===== DATA SUPPLIED =====
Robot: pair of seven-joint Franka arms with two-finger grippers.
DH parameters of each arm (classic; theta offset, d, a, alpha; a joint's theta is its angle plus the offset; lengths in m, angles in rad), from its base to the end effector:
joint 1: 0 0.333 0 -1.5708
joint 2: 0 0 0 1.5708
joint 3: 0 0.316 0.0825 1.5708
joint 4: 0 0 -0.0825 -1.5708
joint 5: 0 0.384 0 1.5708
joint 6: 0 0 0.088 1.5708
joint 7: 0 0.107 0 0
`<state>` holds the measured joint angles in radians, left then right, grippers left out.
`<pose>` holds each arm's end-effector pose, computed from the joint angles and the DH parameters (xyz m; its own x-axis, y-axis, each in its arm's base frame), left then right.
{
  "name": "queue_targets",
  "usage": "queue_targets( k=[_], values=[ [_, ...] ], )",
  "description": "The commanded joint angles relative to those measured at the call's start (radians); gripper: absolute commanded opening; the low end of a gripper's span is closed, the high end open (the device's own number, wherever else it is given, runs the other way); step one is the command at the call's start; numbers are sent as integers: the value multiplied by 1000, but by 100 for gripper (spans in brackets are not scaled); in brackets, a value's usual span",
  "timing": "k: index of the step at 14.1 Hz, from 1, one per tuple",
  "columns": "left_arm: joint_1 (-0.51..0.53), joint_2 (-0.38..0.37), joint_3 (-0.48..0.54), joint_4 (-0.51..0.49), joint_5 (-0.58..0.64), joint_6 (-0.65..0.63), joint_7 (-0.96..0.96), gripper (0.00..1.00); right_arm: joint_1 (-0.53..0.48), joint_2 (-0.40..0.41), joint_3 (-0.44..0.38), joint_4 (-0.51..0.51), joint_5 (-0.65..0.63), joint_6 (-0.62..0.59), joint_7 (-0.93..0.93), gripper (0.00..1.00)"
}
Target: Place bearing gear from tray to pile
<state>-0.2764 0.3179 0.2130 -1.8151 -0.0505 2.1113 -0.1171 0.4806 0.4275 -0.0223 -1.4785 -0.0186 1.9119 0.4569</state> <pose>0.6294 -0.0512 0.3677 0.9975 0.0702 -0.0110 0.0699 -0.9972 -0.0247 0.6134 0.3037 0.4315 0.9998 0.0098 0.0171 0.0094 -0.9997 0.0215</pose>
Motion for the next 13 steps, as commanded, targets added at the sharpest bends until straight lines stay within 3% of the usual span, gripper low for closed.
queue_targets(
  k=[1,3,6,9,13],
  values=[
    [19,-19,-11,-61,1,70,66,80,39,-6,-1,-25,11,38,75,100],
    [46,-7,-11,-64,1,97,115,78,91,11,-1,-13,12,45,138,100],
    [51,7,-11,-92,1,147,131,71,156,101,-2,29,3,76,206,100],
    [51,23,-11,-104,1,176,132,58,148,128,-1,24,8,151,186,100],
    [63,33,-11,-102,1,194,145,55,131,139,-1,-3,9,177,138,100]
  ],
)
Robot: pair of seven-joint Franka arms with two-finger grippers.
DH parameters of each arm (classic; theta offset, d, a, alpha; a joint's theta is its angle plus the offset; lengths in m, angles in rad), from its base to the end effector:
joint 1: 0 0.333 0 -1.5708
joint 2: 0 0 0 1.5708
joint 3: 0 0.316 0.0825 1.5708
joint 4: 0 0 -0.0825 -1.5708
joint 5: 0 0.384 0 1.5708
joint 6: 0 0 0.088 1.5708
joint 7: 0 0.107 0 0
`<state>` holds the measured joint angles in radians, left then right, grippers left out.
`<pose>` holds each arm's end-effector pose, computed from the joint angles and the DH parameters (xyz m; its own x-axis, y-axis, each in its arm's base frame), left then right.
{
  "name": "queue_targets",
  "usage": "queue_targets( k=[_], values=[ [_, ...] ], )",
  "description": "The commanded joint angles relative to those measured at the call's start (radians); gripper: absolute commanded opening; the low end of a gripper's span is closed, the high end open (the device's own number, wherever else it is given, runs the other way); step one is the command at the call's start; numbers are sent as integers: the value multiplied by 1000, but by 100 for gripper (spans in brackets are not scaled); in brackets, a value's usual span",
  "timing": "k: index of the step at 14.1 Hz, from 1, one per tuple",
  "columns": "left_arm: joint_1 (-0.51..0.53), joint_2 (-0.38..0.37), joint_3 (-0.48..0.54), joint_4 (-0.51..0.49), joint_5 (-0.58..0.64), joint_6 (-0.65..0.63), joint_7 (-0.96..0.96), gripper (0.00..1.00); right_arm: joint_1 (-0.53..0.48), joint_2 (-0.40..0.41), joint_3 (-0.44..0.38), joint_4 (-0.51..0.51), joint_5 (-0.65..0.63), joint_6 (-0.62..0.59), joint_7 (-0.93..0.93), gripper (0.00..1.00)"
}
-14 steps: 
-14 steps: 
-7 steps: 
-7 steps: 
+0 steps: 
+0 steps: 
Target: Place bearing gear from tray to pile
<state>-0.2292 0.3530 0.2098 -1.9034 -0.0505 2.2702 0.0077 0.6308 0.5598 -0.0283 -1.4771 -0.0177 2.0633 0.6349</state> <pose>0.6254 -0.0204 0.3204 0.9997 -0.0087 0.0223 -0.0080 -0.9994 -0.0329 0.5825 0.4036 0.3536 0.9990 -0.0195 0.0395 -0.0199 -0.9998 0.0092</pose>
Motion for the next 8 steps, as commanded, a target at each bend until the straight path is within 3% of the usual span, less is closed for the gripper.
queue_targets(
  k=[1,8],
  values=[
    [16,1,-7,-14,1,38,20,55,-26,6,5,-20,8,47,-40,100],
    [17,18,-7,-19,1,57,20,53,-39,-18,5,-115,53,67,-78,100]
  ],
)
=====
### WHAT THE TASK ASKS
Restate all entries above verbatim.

### RESPONSE TO THE TASK
Robot: pair of seven-joint Franka arms with two-finger grippers.
DH parameters of each arm (classic; theta offset, d, a, alpha; a joint's theta is its angle plus the offset; lengths in m, angles in rad), from its base to the end effector:
joint 1: 0 0.333 0 -1.5708
joint 2: 0 0 0 1.5708
joint 3: 0 0.316 0.0825 1.5708
joint 4: 0 0 -0.0825 -1.5708
joint 5: 0 0.384 0 1.5708
joint 6: 0 0 0.088 1.5708
joint 7: 0 0.107 0 0
`<state>` holds the measured joint angles in radians, left then right, grippers left out.
`<pose>` holds each arm's end-effector pose, computed from the joint angles and the DH parameters (xyz m; its own x-axis, y-axis, each in its arm's base frame), left then right.
{
  "name": "queue_targets",
  "usage": "queue_targets( k=[_], values=[ [_, ...] ], )",
  "description": "The commanded joint angles relative to those measured at the call's start (radians); gripper: absolute commanded opening; the low end of a gripper's span is closed, the high end open (the device's own number, wherever else it is given, runs the other way); step one is the command at the call's start; numbers are sent as integers: the value multiplied by 1000, but by 100 for gripper (spans in brackets are not scaled); in brackets, a value's usual span",
  "timing": "k: index of the step at 14.1 Hz, from 1, one per tuple",
  "columns": "left_arm: joint_1 (-0.51..0.53), joint_2 (-0.38..0.37), joint_3 (-0.48..0.54), joint_4 (-0.51..0.49), joint_5 (-0.58..0.64), joint_6 (-0.65..0.63), joint_7 (-0.96..0.96), gripper (0.00..1.00); right_arm: joint_1 (-0.53..0.48), joint_2 (-0.40..0.41), joint_3 (-0.44..0.38), joint_4 (-0.51..0.51), joint_5 (-0.65..0.63), joint_6 (-0.62..0.59), joint_7 (-0.93..0.93), gripper (0.00..1.00)"
}
Target: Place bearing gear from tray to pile
<state>-0.2764 0.3179 0.2130 -1.8151 -0.0505 2.1113 -0.1171 0.4806 0.4275 -0.0223 -1.4785 -0.0186 1.9119 0.4569</state> <pose>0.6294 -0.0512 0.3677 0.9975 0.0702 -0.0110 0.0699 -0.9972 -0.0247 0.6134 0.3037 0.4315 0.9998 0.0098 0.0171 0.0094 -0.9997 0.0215</pose>
Motion for the next 13 steps, as commanded, targets added at the sharpest bends until straight lines stay within 3% of the usual span, gripper low for closed.
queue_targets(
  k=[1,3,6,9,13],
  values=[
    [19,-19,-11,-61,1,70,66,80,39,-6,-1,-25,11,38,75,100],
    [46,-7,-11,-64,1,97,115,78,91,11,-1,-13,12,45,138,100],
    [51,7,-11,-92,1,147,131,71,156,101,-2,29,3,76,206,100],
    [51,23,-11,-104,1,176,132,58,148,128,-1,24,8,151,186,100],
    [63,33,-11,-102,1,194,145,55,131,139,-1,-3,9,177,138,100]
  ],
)
Robot: pair of seven-joint Franka arms with two-finger grippers.
DH parameters of each arm (classic; theta offset, d, a, alpha; a joint's theta is its angle plus the offset; lengths in m, angles in rad), from its base to the end effector:
joint 1: 0 0.333 0 -1.5708
joint 2: 0 0 0 1.5708
joint 3: 0 0.316 0.0825 1.5708
joint 4: 0 0 -0.0825 -1.5708
joint 5: 0 0.384 0 1.5708
joint 6: 0 0 0.088 1.5708
joint 7: 0 0.107 0 0
`<state>` holds the measured joint angles in radians, left then right, grippers left out.
`<pose>` holds each arm's end-effector pose, computed from the joint angles and the DH parameters (xyz m; its own x-axis, y-axis, each in its arm's base frame), left then right.
{
  "name": "queue_targets",
  "usage": "queue_targets( k=[_], values=[ [_, ...] ], )",
  "description": "The commanded joint angles relative to those measured at the call's start (radians); gripper: absolute commanded opening; the low end of a gripper's span is closed, the high end open (the device's own number, wherever else it is given, runs the other way); step one is the command at the call's start; numbers are sent as integers: the value multiplied by 1000, but by 100 for gripper (spans in brackets are not scaled); in brackets, a value's usual span",
  "timing": "k: index of the step at 14.1 Hz, from 1, one per tuple",
  "columns": "left_arm: joint_1 (-0.51..0.53), joint_2 (-0.38..0.37), joint_3 (-0.48..0.54), joint_4 (-0.51..0.49), joint_5 (-0.58..0.64), joint_6 (-0.65..0.63), joint_7 (-0.96..0.96), gripper (0.00..1.00); right_arm: joint_1 (-0.53..0.48), joint_2 (-0.40..0.41), joint_3 (-0.44..0.38), joint_4 (-0.51..0.51), joint_5 (-0.65..0.63), joint_6 (-0.62..0.59), joint_7 (-0.93..0.93), gripper (0.00..1.00)"
}
-14 steps: 
-14 steps: 
-7 steps: 
-7 steps: 
+0 steps: 
+0 steps: 
Target: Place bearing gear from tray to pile
<state>-0.2292 0.3530 0.2098 -1.9034 -0.0505 2.2702 0.0077 0.6308 0.5598 -0.0283 -1.4771 -0.0177 2.0633 0.6349</state> <pose>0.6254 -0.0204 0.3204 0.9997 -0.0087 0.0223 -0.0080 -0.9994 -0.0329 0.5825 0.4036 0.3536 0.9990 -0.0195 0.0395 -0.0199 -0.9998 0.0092</pose>
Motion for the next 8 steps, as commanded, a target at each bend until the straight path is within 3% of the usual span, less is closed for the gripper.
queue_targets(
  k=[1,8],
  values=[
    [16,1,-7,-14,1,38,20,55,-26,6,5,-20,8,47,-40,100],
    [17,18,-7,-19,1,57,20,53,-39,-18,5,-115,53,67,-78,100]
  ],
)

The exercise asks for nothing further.